═══ SUPPLIED DATA

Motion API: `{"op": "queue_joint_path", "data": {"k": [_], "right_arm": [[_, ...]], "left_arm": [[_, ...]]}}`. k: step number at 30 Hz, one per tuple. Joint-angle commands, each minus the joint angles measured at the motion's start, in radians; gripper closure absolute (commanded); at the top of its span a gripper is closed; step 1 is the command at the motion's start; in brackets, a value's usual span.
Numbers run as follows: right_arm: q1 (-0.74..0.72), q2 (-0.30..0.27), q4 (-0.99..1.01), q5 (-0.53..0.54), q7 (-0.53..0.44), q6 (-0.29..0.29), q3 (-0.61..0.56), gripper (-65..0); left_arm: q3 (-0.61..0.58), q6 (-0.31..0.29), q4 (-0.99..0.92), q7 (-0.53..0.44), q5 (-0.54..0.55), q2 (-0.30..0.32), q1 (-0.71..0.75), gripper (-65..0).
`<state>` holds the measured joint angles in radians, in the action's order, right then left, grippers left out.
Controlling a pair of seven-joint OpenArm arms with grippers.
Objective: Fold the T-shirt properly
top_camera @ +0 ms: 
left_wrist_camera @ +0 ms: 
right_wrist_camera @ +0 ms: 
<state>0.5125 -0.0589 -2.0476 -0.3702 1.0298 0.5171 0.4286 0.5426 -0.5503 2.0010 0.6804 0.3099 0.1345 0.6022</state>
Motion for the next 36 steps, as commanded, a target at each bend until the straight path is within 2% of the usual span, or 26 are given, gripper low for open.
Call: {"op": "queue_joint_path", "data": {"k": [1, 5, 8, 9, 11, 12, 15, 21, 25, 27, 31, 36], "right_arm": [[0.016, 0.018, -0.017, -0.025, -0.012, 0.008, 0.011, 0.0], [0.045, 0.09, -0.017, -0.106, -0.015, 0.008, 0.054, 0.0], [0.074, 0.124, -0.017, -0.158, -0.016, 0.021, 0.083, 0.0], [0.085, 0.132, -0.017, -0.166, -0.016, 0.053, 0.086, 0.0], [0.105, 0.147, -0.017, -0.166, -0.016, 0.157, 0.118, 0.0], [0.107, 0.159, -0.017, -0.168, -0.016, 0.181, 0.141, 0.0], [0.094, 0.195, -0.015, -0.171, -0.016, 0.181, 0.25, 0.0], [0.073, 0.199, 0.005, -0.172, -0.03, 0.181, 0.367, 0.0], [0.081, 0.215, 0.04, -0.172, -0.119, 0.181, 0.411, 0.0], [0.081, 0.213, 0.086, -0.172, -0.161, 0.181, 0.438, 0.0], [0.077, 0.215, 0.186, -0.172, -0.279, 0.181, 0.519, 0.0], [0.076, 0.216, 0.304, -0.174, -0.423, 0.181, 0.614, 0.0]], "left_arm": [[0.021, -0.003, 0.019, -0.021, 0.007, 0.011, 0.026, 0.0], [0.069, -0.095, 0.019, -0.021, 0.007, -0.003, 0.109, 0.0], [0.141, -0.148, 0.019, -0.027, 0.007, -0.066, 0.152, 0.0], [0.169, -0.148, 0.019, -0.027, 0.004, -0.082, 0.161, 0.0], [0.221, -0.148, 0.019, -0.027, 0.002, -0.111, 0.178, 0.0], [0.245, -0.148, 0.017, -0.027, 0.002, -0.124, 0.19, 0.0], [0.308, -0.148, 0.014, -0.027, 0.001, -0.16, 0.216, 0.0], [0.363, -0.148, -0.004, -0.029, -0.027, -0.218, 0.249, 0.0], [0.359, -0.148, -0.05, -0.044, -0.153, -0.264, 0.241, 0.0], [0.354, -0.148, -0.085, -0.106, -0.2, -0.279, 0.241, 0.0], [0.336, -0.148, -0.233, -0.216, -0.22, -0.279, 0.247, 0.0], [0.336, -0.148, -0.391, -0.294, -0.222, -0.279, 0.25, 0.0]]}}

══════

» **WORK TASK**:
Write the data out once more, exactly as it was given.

» **EXPECTED ANSWER**:
Motion API: `{"op": "queue_joint_path", "data": {"k": [_], "right_arm": [[_, ...]], "left_arm": [[_, ...]]}}`. k: step number at 30 Hz, one per tuple. Joint-angle commands, each minus the joint angles measured at the motion's start, in radians; gripper closure absolute (commanded); at the top of its span a gripper is closed; step 1 is the command at the motion's start; in brackets, a value's usual span.
Numbers run as follows: right_arm: q1 (-0.74..0.72), q2 (-0.30..0.27), q4 (-0.99..1.01), q5 (-0.53..0.54), q7 (-0.53..0.44), q6 (-0.29..0.29), q3 (-0.61..0.56), gripper (-65..0); left_arm: q3 (-0.61..0.58), q6 (-0.31..0.29), q4 (-0.99..0.92), q7 (-0.53..0.44), q5 (-0.54..0.55), q2 (-0.30..0.32), q1 (-0.71..0.75), gripper (-65..0).
`<state>` holds the measured joint angles in radians, in the action's order, right then left, grippers left out.
Controlling a pair of seven-joint OpenArm arms with grippers.
Objective: Fold the T-shirt properly
top_camera @ +0 ms: 
left_wrist_camera @ +0 ms: 
right_wrist_camera @ +0 ms: 
<state>0.5125 -0.0589 -2.0476 -0.3702 1.0298 0.5171 0.4286 0.5426 -0.5503 2.0010 0.6804 0.3099 0.1345 0.6022</state>
Motion for the next 36 steps, as commanded, a target at each bend until the straight path is within 2% of the usual span, or 26 are given, gripper low for open.
Call: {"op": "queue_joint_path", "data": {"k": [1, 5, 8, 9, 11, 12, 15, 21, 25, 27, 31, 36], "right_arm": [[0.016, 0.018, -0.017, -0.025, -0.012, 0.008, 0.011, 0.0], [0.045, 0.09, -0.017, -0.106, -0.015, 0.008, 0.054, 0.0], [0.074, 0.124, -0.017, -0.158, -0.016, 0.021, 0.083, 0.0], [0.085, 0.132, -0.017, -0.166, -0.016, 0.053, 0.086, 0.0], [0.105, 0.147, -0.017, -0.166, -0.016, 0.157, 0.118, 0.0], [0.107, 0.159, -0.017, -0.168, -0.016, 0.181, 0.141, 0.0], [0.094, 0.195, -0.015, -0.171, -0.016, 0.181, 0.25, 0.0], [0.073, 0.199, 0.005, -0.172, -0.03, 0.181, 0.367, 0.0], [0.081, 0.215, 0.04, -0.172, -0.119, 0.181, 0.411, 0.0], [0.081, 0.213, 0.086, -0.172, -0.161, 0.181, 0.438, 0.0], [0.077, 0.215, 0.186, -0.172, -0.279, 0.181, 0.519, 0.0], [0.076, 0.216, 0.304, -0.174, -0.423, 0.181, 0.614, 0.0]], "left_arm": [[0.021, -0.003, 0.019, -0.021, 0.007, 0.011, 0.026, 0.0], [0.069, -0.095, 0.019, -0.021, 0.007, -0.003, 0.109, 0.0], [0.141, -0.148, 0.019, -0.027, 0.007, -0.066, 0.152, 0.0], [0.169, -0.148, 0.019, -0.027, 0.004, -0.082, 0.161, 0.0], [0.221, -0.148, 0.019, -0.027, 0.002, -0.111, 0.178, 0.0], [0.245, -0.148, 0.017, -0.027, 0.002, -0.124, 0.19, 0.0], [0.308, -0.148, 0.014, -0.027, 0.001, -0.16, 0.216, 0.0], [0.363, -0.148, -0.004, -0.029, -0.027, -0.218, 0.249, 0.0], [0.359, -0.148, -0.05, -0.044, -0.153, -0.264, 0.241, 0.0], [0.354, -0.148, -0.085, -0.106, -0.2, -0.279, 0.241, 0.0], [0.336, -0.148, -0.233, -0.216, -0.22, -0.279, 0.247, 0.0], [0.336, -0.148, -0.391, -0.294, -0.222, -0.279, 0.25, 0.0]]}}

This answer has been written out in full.